How to make a basic box. And why you need to know how. | Woodworking BASICS.

Just about everything you could build
starts with knowing how to make a basic box. Whether you're making cabinets or
drawers or bookcases, desks, beds, they're all just variations on the humble box. This is a great first project if you're just getting into woodworking. And
there's lots and lots of ways to make boxes with all different kinds of
joinery but in this video I'll show you the simple rabbet joint method I use
almost every time. It's quick. It's strong. It gives you nice square corners without
a lot of fuss. Hey welcome to Woodworking for Mere Mortals where it's my goal to
take the mystery out of woodworking and teach you how to build your own projects
without a lot of space or expensive tools. You can get started today by
downloading my free guide to setting up shop for under $1000 at mytoollist.com. For this demonstration I'm gonna be using regular three-quarter inch lumber
that's available at any Home Center. Aesthetically speaking, smaller boxes
will look nicer with thinner lumber but making thinner boards is a topic for
another video. And if you'd like to make this exact box, I've got free plans down
in the description.

I'll be able to build this box using this single board. First
thing I want to do is crosscut the four sides to their lengths. These final two
cuts are gonna be the lid. I'll set those aside for now. Next I want to rip all of
the sides down to the same width. A lot of you probably already know when I rip
boards I like to clean up one side first then flip it around and rip it to its
exact width. I want to go ahead and glue up the two pieces that make up the lid
now so that they'll have time to dry. And all I'm gonna do is shave a little bit
off of each edge so they'll fit nicely together.

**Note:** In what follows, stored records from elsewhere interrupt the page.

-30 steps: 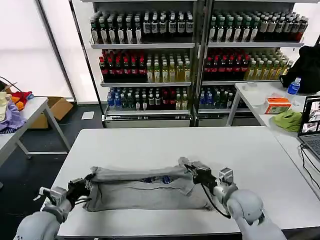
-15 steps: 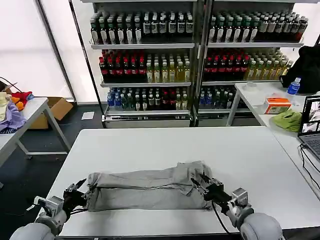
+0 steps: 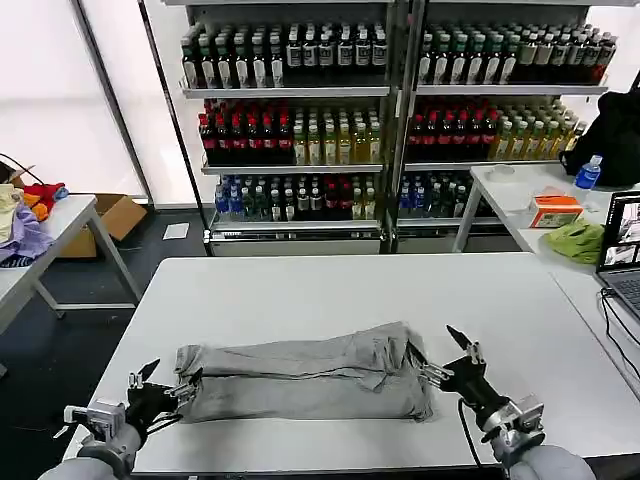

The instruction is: Fold and organize the clothes.

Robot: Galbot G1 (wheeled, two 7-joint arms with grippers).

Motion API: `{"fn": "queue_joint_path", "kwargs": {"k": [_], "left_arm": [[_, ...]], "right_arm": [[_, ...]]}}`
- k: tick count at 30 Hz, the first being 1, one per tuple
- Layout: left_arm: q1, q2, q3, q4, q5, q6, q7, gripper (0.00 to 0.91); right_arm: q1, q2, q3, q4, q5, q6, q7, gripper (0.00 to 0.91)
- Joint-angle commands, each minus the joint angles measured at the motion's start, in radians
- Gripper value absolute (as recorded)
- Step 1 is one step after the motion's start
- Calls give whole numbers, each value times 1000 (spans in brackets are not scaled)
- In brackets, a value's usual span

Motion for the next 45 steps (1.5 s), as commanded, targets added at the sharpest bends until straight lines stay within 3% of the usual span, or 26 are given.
{"fn": "queue_joint_path", "kwargs": {"k": [1, 13, 16, 18, 21, 22, 24, 33, 35, 45], "left_arm": [[-78, -126, 58, 52, -88, 19, -156, 907], [-93, -232, 41, 89, 7, 52, -150, 907], [-74, -240, 47, 89, 26, 52, -140, 856], [-66, -248, 49, 89, 26, 52, -138, 776], [-66, -250, 55, 89, 26, 52, -138, 484], [-69, -248, 56, 91, 26, 52, -140, 212], [-69, -245, 58, 97, 26, 52, -137, 40], [-62, -264, 76, 116, 28, 48, -123, 40], [-72, -267, 61, 125, 28, 44, -103, 40], [-81, -222, -17, 80, 2, 40, -5, 40]], "right_arm": [[-79, 13, 68, -25, 26, 123, 3, 907], [-92, 21, 48, -30, 30, 124, -13, 907], [-93, 13, 46, -32, 30, 125, -15, 907], [-93, 9, 46, -32, 34, 124, -14, 907], [-93, 2, 44, -31, 59, 118, -14, 907], [-94, 0, 44, -25, 86, 103, -13, 907], [-93, 0, 46, -15, 114, 92, -11, 907], [-105, 3, 40, 5, 130, 85, -12, 907], [-111, 8, 37, 18, 170, 72, -9, 907], [-72, 7, 42, 1, 185, 59, -3, 907]]}}
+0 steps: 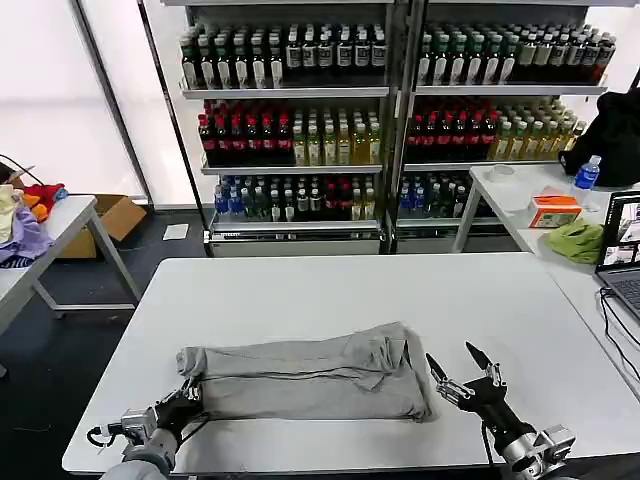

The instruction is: Fold and organize the clothes.

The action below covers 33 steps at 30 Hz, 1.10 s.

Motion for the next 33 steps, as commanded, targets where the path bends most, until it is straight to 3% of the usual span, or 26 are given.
{"fn": "queue_joint_path", "kwargs": {"k": [1, 8, 12, 17, 21, 24, 28, 33], "left_arm": [[-12, 38, -89, -26, -16, 7, 88, 40], [-36, 227, -331, 2, -106, 18, 167, 40], [-30, 373, -401, 42, -157, 18, 206, 40], [-32, 469, -434, 42, -222, 18, 207, 40], [-43, 468, -384, -42, -373, 17, 166, 40], [-73, 406, -289, -128, -432, 17, 115, 40], [-102, 332, -73, -207, -506, 16, 59, 40], [-109, 322, 144, -139, -465, -34, 62, 40]], "right_arm": [[21, -2, 2, -1, 37, -14, 3, 907], [27, -7, 20, 10, 40, -19, 1, 907], [23, -13, 24, 5, 38, -15, 1, 907], [22, 4, 22, 1, 25, -11, 3, 907], [11, 19, 18, 12, 15, -11, 2, 907], [4, 25, 18, 15, 10, -11, 2, 907], [-8, 26, 31, 15, 5, -10, 3, 907], [-22, 21, 53, 11, 7, -9, 1, 907]]}}
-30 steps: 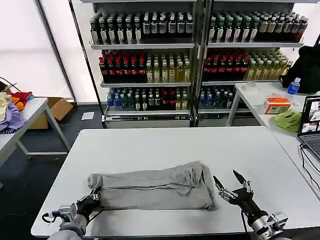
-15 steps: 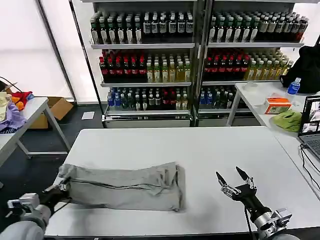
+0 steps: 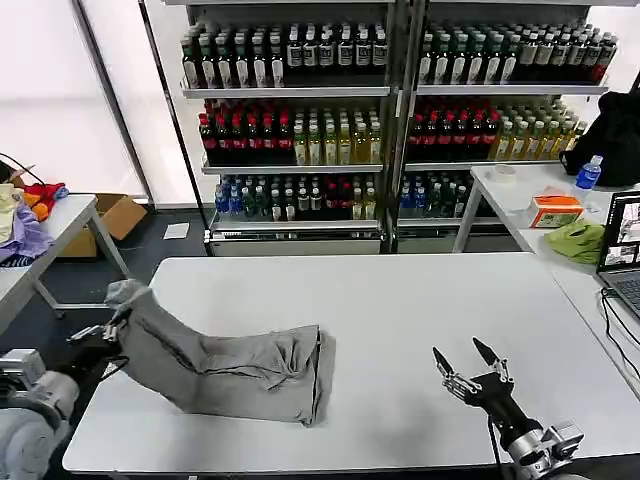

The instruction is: Fold and organize the clothes.

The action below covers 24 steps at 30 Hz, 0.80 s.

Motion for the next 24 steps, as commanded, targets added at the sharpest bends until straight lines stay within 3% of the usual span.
{"fn": "queue_joint_path", "kwargs": {"k": [1, 8, 24], "left_arm": [[-51, -24, 411, -27, -106, -64, -50, 40], [-133, -87, 572, 110, 4, -144, -73, 40], [-159, -143, 667, 96, 31, -129, -87, 40]], "right_arm": [[-15, 3, 17, -5, -3, 3, -3, 907], [-20, 27, 5, -16, -12, 5, -3, 907], [-25, 50, -25, -52, -53, 22, -7, 907]]}}
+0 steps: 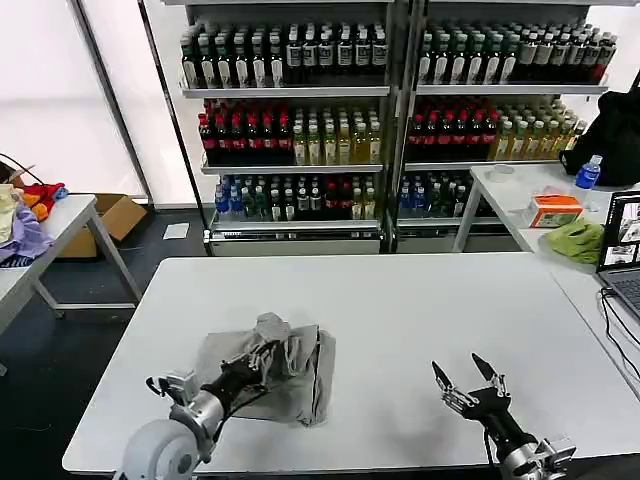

The secret to edge joining boards is you
just don't want to clamp them down really tight. Just a real gentle clamping
will do it. Otherwise they can buckle. Then you want to look down the edge and
make sure that it's not curved. I can see it's bending a little bit on this one
so I'll just straighten that up with a couple of cauls. These are just boards
where I've got some packing tape on them so that the glue doesn't stick. That
flattens it out. So that's it! Seems kind of silly to use so many
clamps for such a small glue up but each of these clamps is really important. And
when you're gluing up panels what you're looking for is a small bead of
glue squeezing out and that just means you've got enough glue in the joint.

Okay
I'll let that dry for a while. There's basically four different methods for
cutting rabbets. The first method is to use a router table with a straight bit
in your router if you don't have a router or a router table. The second
method would be to use a stack of dado blades in your table saw. Some places you
can't get dado blades and if you don't have any dado blades, a third solution
would be to use a single blade and make two cuts.

One going this way, and the
other cleaning up that shoulder this way. That method is a little tricky for
beginner woodworkers. I don't recommend it. It requires a special
setup and it can be a little bit dangerous. So what I'm gonna do is the
simplest method for making rabbets and dados using a single blade and just
multiple passes. The first thing you're gonna want to do is clamp a board to
your rip fence. This is a sacrificial fence and it'll let you come right in to
your saw blade without damaging your actual rip fence. The next thing you're
gonna want to do is lower your blade down to half the thickness of the board
you're gonna cut. It doesn't necessarily have to be exact but I like to get as
close as possible. I'll cut the rabbets on the ends of the two longer pieces so
that the short pieces fit completely within that rabbet. In other words the
width of the rabbit needs to be three-quarters of an inch the thickness
of a board. To make this cut you'll be using both the miter gauge and the RIP
fence together.

In this situation, since it's not a through cut
it's not going to go completely through the board. This is a safe method. Never
use the miter gauge and a rip fence in combination if you're going to be cross
cutting cutting completely through the board because that is just inviting
kickback which can throw that cutoff piece right back at you. So again for
this situation and for cutting dados, it's fine to use both. So this is real
simple I'll just start at the end of the board and start making cuts advancing
the board forward each cut until it stops at the rip fence.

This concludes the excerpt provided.